The next barn I am going to build will have a stork's nest on the roof too.


----------



## Degsy (Nov 17, 2013)

Taffy Clayton said:


> Oh my gosh, my heart skipped a beat when I saw your photos!
> What a barn!
> 
> I want to have my next birthday party in that loft.
> ...


And that's the other problem, would seem so wrong to change such an awesome barn. We haven't had a party up there yet but the people we bought off used to and it's wired to the sound system in the house. I have a pole shed as well which is currently setup for horses though in a little rougher shape, hence my thoughts about other options.
Pics below. I am grateful to have the options but the barn is currently just used for storage and if I could get the horses setup in there it would be perfect. They are out most of the time anyway, I just need somewhere for the worst weather which is why I'm concerned about the height, if they are ever going to throw a wobbly, I would think it would be in a major storm.
What would you do, stay in the pole shed or move to the barn?


----------



## Degsy (Nov 17, 2013)

btw, I put an automatic waterer in the lean too and added walls so it's now a three sided run in with stalls.


----------



## Chevaux (Jun 27, 2012)

That's a lovely barn - it has character and style.


----------



## caseymyhorserocks (Apr 5, 2010)

Whats wrong with the pole barn? It looks like it is fine condition. The stalls may be a little rough, but the wood looks fine and you could just replace the wire on the top. I would go for that instead of the old barn.


----------



## Clayton Taffy (May 24, 2011)

I will have to measure but I don't think my barn ceiling is over 8 feet and I have never had any problems. Even with the Clyde.


----------



## Corporal (Jul 29, 2010)

You have a lovely barn. You do have your work cut out for you. The only problem I see is to fill in the drainage holes. I guess you could cement them in. I have a cement floor in my barn and I just use 3/4" rubber mats in the stalls.
You are SO LUCKY bc your barn is wood. So is mine, though much smaller than yours. Still, I can store up to 500 bales in my loft, so I'm not complaining. Wood buildings breathe AND hold heat bc the wood insulates. I I STILL have to go through another winter with my chickens in a stall--their summer quarters are too cold--and the heat generated by several horses and 30 chickens usually keeps the horse's water from freezing. I've been in some metal buildings in the middle of the winter, and I wanted to go outside to get warm!
I say, first, get your hay, straw and bedding in the loft!! Then, clean up the trash in the barn, plan and make your stalls.
AARRRGGGHHH!!! I need a new roof on MY barn and the first estimate is $10k !!!!!!!


----------



## Clayton Taffy (May 24, 2011)

A thought on the drainage channels. You could fill them with gravel and put those rubber bricks on the top and keep it as a french drain when ever you need to hose out the barn.


----------



## JeepnGirl (Jan 15, 2013)

I would strangle someone if they messed with that barn. It's got lovely character. The stalls under my main loft are about 8 feet high. And the side loft won't be much higher - in fact it could be lower and that is the side my husband's 16.2 hand Shire mare has her stall.

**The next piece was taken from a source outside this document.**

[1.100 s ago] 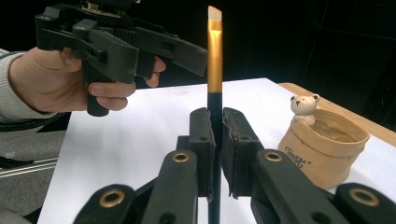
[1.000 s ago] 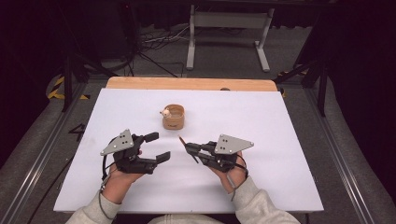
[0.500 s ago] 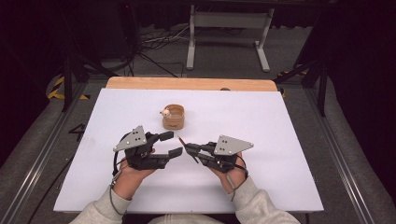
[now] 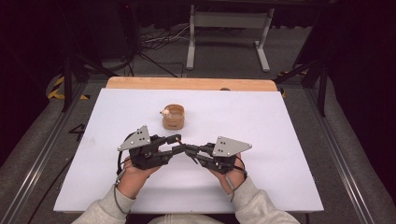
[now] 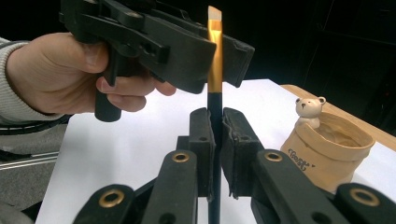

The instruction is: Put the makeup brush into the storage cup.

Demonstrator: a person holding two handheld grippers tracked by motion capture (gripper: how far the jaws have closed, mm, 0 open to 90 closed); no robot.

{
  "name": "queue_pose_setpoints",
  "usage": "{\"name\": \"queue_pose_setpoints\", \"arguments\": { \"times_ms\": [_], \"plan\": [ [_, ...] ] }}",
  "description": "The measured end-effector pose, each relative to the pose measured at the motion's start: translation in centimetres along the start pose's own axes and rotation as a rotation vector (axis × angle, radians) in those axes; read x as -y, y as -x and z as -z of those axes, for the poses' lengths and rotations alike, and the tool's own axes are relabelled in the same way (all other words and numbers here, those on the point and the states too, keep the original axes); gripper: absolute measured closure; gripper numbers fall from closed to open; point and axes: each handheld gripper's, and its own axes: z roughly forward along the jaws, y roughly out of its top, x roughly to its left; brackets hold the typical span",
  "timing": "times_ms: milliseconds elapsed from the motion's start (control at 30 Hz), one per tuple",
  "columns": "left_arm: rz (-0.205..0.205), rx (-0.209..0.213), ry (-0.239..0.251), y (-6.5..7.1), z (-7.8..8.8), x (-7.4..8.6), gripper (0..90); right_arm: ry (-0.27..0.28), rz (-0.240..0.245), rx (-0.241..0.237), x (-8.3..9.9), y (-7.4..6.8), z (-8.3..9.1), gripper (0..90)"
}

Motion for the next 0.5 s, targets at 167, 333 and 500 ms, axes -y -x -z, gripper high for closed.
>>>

I would also try and work with the drains. There has got to be some way to keep them and use them without having to keep stepping over them. Because if they were build in, they are going to be functional and easily cleaned out. Priceless if you ask me.

I can't tell from the angle of the pictures, but the metal posts look like they may be good markers for the stall wall dividers. I think my old barns wooden support beams are about 12 feet apart. The divider walls are about 9 or 9.5 feet long. There is no way I am going to rip out my loft to raise it up a couple of feet. Gotta work with what you got sometimes. I think if I had pulled up and seen a barn like that on my place, the house and everything else would never have been looked at - SOLD!


----------



## ForeverSunRider (Jun 27, 2013)

You'll have to keep us updated with pictures of what you decide to do with it


----------



## Saddlebag (Jan 17, 2011)

It looks like the trenches held a barn cleaner (angle iron on chains) which carries the manure out to a waiting wagon or manure spreader.


----------



## bronkencreek (Sep 2, 2013)

We have a bowtop barn very similar to yours and love it. Our ceiling is similar to yours in height and is working out fine for us (we have horses here from 14-18 hands) but would like to eventually raise the ceiling. They jack up the ceiling/loft, add on to the walls (for us that would mean concrete blocks) and reattach the ceiling. It has worked well for people around here.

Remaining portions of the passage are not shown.